Locate all lines in the data below that hold "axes" and show them.

[[ COLLECTED DATA, beginning ]]

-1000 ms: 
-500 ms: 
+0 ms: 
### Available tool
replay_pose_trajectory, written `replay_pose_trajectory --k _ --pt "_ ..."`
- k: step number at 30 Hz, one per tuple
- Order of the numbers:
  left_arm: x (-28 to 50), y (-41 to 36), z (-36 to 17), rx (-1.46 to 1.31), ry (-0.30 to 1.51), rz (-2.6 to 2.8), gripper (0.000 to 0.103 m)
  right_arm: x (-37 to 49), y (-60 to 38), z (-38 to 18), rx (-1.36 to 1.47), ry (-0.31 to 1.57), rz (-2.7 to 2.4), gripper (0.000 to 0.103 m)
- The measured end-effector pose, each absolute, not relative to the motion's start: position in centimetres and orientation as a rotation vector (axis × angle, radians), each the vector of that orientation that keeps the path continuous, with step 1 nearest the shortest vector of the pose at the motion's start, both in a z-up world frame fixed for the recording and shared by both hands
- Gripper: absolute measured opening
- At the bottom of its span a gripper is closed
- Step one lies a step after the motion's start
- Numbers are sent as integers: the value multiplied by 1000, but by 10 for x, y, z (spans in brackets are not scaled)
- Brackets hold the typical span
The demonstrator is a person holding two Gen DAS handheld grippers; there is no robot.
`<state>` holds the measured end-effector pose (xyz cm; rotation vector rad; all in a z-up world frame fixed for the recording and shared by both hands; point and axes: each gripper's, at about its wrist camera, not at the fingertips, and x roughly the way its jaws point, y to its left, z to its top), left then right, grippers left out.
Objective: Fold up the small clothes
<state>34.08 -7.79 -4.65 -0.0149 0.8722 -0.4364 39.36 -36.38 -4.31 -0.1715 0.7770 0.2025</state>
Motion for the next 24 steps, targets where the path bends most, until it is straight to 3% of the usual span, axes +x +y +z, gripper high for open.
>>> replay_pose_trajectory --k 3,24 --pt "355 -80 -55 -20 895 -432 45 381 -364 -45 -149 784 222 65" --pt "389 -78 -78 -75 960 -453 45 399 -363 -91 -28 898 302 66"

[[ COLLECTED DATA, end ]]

* EXERCISE RESULT:
`<state>` holds the measured end-effector pose (xyz cm; rotation vector rad; all in a z-up world frame fixed for the recording and shared by both hands; point and axes: each gripper's, at about its wrist camera, not at the fingertips, and x roughly the way its jaws point, y to its left, z to its top), left then right, grippers left out.
Motion for the next 24 steps, targets where the path bends most, until it is straight to 3% of the usual span, axes +x +y +z, gripper high for open.

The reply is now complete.